What this task involves:
Count every line in the data below that includes "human", and give only the result.

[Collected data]
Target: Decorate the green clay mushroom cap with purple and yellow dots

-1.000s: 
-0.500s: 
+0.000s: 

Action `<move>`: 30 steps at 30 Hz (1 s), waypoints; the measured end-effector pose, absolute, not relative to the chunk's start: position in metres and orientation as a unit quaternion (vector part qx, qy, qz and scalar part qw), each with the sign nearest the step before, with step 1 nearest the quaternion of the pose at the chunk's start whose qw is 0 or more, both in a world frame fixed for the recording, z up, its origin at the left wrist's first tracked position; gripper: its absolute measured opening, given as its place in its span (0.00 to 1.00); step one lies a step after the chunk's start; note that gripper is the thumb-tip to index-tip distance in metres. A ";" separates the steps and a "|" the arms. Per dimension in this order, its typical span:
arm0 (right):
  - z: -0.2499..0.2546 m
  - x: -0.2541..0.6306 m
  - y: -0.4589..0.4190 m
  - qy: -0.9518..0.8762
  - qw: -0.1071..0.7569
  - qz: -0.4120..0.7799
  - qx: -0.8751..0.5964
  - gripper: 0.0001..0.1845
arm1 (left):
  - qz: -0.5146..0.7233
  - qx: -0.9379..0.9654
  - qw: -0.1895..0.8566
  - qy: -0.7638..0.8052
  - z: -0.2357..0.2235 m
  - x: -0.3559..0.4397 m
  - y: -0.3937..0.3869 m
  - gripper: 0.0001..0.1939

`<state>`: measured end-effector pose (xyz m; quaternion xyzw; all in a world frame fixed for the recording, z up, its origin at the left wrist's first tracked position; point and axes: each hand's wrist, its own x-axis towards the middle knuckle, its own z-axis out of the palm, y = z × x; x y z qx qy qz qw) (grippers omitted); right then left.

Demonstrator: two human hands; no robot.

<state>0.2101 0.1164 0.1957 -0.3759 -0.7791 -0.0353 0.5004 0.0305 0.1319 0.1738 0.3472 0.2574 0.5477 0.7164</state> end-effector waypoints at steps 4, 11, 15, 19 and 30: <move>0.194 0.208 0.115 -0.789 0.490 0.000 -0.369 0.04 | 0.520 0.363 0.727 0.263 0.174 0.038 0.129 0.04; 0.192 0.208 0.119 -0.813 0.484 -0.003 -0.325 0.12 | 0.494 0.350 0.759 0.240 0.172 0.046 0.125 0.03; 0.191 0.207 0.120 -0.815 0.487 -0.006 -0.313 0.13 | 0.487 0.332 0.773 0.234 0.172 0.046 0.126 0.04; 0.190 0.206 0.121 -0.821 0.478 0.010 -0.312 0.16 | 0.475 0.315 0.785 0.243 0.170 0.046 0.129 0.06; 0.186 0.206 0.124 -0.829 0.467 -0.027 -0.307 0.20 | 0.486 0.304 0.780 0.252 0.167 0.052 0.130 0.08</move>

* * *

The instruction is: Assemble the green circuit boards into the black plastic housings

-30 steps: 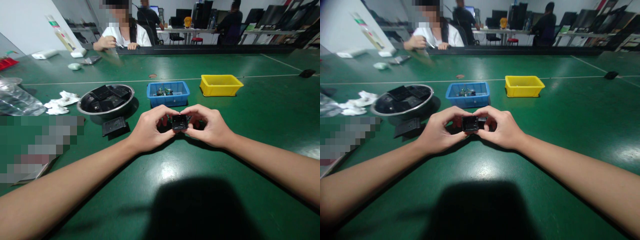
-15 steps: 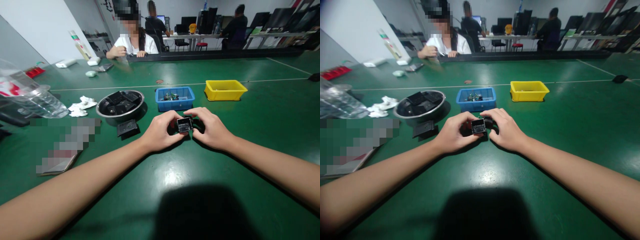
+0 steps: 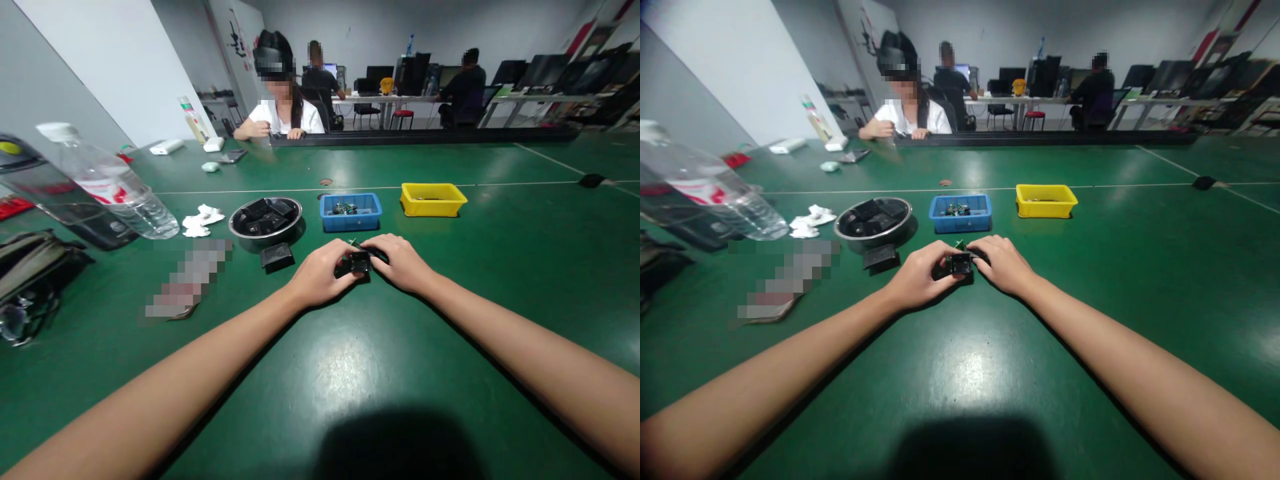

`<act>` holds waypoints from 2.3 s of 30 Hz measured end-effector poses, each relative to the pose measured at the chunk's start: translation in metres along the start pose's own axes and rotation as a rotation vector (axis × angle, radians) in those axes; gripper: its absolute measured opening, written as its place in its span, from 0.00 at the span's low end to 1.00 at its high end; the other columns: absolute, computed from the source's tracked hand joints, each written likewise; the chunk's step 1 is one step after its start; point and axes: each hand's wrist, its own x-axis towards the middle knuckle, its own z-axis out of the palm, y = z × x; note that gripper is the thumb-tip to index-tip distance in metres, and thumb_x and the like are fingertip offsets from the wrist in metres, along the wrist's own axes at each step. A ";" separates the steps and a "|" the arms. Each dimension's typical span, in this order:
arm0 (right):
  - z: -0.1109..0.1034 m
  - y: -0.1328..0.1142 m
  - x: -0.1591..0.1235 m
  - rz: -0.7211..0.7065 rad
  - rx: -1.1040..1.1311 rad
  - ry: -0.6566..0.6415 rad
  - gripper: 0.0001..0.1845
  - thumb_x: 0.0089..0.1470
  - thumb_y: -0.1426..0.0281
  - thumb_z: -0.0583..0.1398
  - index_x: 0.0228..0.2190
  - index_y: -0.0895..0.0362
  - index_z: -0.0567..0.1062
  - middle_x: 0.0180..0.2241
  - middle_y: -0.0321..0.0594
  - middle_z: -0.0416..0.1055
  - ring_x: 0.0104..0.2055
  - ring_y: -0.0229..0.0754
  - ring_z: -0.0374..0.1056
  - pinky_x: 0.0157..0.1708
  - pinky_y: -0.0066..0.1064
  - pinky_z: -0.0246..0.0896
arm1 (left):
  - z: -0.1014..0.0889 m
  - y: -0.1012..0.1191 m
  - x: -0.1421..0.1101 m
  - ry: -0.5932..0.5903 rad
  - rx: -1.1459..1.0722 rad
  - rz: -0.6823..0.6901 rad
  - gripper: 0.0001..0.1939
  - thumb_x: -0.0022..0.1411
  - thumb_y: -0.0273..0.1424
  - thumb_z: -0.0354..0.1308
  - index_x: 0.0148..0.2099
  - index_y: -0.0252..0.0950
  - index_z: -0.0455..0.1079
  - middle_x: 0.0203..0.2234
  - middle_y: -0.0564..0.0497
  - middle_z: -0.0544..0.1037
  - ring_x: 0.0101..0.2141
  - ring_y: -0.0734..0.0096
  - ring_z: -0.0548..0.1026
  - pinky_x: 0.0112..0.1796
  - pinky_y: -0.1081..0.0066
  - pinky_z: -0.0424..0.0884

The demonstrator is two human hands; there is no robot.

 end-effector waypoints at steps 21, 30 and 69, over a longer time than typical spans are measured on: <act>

Solved exercise:
2